[Opening STUDY MATERIAL section]
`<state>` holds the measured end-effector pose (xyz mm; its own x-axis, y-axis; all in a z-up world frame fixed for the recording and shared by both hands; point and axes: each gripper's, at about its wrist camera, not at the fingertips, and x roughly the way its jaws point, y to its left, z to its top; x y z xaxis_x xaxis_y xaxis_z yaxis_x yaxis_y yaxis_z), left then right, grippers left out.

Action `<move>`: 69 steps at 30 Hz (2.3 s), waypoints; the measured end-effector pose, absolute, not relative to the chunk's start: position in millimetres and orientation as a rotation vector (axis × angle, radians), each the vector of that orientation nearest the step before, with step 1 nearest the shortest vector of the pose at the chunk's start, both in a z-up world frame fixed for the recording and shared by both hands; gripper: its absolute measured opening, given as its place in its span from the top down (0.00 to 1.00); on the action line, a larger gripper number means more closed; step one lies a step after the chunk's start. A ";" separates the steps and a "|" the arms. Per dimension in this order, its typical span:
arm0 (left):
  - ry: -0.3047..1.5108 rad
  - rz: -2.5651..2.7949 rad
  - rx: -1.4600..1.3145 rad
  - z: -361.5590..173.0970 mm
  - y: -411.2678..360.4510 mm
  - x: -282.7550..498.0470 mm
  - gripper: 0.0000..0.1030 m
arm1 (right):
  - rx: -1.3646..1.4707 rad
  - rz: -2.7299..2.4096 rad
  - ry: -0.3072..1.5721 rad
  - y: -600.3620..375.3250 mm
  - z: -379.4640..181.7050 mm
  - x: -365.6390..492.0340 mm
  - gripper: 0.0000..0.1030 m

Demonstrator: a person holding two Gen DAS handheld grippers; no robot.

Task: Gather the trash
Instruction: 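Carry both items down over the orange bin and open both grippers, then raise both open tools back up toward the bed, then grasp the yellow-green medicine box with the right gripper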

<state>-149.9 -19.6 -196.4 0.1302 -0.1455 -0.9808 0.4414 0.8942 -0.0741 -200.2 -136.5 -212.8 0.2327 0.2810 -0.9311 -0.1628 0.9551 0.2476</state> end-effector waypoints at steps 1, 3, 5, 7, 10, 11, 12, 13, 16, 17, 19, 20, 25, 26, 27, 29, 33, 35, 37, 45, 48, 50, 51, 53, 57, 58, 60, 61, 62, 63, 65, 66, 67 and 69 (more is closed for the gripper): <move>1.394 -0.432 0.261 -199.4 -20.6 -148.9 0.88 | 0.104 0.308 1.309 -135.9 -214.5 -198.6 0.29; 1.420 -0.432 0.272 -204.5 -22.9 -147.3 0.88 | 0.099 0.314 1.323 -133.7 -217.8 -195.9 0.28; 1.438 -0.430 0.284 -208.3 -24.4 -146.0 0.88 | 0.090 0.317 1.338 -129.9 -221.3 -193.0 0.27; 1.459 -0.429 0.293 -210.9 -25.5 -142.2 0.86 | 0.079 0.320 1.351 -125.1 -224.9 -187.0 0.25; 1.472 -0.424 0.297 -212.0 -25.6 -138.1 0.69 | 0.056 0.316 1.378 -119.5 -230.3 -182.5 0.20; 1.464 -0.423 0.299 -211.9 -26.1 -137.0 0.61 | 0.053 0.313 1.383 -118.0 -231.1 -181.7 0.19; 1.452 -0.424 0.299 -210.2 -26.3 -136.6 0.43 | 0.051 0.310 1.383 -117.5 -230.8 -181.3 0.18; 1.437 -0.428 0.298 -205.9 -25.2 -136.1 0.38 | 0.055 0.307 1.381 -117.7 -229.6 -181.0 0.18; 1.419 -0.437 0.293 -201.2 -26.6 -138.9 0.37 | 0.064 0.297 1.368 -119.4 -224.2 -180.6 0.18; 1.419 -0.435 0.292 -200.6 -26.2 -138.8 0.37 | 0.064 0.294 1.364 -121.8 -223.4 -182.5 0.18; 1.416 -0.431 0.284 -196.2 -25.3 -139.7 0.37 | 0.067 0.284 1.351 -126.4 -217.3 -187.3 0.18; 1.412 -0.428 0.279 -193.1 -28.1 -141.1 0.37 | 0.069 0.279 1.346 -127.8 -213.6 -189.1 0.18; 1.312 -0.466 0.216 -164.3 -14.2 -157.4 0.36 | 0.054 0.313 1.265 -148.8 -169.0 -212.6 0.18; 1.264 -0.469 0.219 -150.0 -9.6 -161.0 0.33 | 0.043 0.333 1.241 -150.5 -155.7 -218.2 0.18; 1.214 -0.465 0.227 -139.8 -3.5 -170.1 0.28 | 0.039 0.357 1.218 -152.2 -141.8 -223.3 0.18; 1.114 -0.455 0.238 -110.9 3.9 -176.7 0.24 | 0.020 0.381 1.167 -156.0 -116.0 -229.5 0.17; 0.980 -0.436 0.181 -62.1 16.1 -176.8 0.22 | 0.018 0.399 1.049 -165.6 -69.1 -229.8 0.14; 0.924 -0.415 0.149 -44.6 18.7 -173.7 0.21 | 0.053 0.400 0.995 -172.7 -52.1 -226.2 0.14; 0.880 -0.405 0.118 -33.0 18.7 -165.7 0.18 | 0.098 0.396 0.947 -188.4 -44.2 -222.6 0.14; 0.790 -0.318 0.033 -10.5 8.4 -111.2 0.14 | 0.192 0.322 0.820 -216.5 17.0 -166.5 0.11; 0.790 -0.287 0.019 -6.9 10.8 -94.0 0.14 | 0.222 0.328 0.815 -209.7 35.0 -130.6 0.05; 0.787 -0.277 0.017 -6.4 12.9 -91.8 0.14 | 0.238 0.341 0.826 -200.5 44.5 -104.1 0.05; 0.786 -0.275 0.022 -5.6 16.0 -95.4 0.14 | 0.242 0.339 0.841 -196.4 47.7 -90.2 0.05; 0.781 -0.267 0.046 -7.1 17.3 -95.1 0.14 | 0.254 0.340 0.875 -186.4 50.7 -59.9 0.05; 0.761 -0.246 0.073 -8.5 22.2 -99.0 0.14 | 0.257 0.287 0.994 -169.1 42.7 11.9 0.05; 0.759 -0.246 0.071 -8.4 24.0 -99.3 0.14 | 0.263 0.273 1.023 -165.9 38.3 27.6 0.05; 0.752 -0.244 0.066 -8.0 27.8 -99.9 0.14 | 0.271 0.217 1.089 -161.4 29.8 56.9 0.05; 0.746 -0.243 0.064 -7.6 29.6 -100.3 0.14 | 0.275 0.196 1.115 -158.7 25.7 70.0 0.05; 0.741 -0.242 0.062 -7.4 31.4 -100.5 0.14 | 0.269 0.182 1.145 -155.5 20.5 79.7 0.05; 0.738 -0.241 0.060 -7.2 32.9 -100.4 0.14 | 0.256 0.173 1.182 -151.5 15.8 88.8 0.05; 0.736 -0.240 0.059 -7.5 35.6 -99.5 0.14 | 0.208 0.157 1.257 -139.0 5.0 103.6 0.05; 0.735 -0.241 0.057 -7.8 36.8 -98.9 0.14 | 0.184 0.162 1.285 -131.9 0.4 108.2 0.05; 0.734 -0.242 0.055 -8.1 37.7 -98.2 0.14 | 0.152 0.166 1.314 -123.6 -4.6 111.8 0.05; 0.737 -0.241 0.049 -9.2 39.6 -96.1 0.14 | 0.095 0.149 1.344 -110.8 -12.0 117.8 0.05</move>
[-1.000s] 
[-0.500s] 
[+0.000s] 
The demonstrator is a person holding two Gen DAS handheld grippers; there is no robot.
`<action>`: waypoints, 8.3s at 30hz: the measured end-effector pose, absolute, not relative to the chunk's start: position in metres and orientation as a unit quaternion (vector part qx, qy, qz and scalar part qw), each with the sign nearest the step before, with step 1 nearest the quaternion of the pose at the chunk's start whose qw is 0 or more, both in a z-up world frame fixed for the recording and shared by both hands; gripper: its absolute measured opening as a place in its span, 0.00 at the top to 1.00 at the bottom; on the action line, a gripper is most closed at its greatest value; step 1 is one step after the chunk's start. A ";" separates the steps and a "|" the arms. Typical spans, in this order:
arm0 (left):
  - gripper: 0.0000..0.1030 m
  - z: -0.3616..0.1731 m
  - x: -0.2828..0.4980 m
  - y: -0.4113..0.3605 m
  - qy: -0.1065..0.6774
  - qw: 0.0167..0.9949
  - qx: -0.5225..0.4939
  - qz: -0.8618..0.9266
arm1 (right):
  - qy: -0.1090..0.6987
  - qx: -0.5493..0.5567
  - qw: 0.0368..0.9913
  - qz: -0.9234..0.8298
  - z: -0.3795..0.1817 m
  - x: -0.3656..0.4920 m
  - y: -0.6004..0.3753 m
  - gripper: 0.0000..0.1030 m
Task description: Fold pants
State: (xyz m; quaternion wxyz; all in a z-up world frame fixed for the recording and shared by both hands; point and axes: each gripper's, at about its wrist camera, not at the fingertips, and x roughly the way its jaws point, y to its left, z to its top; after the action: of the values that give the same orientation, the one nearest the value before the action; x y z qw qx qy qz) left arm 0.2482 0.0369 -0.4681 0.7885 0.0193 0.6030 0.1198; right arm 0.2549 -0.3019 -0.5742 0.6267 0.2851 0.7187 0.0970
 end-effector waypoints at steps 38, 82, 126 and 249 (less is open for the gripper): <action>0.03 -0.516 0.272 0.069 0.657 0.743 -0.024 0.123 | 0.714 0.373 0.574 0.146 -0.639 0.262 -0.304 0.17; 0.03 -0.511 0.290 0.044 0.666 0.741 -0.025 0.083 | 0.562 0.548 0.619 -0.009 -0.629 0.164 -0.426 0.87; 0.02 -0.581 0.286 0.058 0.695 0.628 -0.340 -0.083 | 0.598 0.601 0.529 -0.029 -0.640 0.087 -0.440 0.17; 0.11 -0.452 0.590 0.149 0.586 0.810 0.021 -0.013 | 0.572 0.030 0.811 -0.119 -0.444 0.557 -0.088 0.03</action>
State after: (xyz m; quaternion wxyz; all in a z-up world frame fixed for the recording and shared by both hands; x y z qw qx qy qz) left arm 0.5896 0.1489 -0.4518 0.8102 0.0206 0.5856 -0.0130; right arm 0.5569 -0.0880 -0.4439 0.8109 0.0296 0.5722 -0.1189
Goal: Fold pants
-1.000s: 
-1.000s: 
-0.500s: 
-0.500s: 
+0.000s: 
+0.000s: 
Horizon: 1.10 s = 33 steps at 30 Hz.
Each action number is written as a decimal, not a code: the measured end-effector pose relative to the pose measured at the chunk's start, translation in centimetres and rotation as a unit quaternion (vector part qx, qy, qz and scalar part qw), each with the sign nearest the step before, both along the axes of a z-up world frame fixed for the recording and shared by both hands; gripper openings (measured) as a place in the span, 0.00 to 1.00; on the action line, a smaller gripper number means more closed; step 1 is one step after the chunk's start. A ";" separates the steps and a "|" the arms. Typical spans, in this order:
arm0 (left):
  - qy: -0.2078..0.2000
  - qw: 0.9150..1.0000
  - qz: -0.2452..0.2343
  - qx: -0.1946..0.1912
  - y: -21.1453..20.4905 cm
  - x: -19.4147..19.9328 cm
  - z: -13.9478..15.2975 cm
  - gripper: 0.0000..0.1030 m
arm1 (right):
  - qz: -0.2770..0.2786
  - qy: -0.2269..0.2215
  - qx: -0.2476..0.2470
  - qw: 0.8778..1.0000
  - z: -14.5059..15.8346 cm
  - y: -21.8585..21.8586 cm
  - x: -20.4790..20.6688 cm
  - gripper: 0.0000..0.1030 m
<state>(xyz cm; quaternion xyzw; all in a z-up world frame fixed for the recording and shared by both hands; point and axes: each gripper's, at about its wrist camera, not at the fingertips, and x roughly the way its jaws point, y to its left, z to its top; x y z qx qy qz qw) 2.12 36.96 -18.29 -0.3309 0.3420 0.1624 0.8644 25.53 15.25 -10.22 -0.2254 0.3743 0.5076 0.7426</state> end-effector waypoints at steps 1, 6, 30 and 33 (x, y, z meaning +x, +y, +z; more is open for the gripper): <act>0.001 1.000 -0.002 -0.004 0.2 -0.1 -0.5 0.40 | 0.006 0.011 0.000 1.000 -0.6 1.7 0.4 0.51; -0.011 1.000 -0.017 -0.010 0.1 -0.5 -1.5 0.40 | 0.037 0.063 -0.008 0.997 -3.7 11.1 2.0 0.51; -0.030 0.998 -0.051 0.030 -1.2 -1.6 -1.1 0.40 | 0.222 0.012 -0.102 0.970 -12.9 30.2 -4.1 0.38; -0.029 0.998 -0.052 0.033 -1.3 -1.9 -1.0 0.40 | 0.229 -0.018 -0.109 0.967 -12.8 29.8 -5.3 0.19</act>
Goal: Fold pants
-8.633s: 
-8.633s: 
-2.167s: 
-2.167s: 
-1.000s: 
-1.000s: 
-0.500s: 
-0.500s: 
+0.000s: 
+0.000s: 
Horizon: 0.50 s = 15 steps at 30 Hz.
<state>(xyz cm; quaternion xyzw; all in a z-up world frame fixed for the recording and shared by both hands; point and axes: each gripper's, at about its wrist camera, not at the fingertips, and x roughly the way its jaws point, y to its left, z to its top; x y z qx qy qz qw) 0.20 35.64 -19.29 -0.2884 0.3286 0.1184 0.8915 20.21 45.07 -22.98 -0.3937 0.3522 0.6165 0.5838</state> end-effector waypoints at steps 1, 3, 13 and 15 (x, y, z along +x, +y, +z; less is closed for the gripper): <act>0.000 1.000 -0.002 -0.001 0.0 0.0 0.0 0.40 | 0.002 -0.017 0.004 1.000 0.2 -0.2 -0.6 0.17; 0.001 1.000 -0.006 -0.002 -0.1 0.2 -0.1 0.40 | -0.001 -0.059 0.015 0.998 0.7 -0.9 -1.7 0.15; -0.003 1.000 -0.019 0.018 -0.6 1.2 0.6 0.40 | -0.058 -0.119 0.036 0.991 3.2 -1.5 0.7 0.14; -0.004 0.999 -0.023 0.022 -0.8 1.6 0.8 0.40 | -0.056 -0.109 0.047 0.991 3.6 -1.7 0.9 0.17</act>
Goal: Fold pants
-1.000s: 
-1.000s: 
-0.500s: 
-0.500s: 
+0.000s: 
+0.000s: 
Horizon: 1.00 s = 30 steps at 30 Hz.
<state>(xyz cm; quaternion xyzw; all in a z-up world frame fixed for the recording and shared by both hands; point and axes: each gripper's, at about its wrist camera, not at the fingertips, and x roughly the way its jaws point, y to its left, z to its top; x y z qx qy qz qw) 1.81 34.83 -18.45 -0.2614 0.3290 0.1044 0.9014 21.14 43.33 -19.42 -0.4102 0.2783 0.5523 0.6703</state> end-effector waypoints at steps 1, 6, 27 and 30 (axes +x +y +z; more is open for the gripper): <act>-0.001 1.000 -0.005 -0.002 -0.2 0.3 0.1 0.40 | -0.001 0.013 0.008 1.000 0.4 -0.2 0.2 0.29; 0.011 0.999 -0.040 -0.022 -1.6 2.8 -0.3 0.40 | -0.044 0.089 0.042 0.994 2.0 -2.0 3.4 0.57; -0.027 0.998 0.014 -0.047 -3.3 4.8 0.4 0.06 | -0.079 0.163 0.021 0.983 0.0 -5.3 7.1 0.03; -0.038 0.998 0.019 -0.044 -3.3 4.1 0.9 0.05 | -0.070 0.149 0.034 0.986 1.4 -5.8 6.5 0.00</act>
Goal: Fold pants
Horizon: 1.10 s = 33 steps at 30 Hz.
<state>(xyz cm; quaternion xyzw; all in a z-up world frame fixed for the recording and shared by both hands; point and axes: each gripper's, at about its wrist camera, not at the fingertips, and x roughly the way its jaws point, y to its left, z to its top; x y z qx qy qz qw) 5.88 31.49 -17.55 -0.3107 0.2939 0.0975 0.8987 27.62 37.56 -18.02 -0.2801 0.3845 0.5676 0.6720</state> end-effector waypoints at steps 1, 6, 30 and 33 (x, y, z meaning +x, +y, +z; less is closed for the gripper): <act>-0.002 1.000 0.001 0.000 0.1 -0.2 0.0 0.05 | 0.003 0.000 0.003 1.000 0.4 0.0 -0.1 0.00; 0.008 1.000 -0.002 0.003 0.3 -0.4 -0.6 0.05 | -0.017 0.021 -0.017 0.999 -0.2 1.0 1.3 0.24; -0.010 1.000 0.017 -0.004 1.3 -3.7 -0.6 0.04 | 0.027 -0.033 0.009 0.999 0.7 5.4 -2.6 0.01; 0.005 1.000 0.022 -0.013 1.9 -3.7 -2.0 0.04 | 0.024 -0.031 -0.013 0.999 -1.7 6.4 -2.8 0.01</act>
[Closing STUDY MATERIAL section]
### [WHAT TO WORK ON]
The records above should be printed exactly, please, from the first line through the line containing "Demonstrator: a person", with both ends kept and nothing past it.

### [EXPECTED ANSWER]
`<state>` holds the measured end-effector pose (xyz mm; its own x-axis, y-axis; all in a z-up world frame fixed for the recording and shared by both hands; point and axes: each gripper's, at about its wrist camera, not at the fingertips, and x roughly the way its jaws point, y to its left, z to its top; x y z xaxis_x xaxis_y xaxis_z yaxis_x yaxis_y yaxis_z), left then right, grippers left out.

Action `<move>`: 69 steps at 30 Hz (2.3 s), waypoints; the measured end-effector pose, absolute, not relative to the chunk's start: position in millimetres and orientation as a rotation vector (axis × angle, radians), each the vector of that orientation nearest the step before, with step 1 nearest the shortest vector of the pose at the chunk's start, both in a z-up world frame fixed for the recording and shared by both hands; gripper: its absolute measured opening, given as its place in its span from the top down (0.00 to 1.00); on the action line, a larger gripper number means more closed; step one lies a step after the chunk's start. A ";" separates the steps and a "|" the arms. Per dimension in this order, its typical span:
arm0 (left):
  - ry: -0.3047..1.5108 rad
  - rz: -2.5651..2.7949 rad
  - rx: -1.4600..1.3145 rad
  - z: -361.5590..173.0970 mm
  - y: -411.2678..360.4510 mm
  - x: -282.7550..498.0470 mm
  - gripper: 0.0000..0.1030 m
arm1 (right):
  - rx: -1.3646..1.4707 rad
  - rz: -2.7299..2.4096 rad
  - ry: -0.3072..1.5721 rad
  - y: -600.3620..375.3250 mm
  - z: -379.4640..181.7050 mm
  - x: -365.6390..492.0340 mm
  - gripper: 0.0000..0.1030 m

Demonstrator: a person holding two Gen DAS handheld grippers; no robot.

Output for the exercise is complete.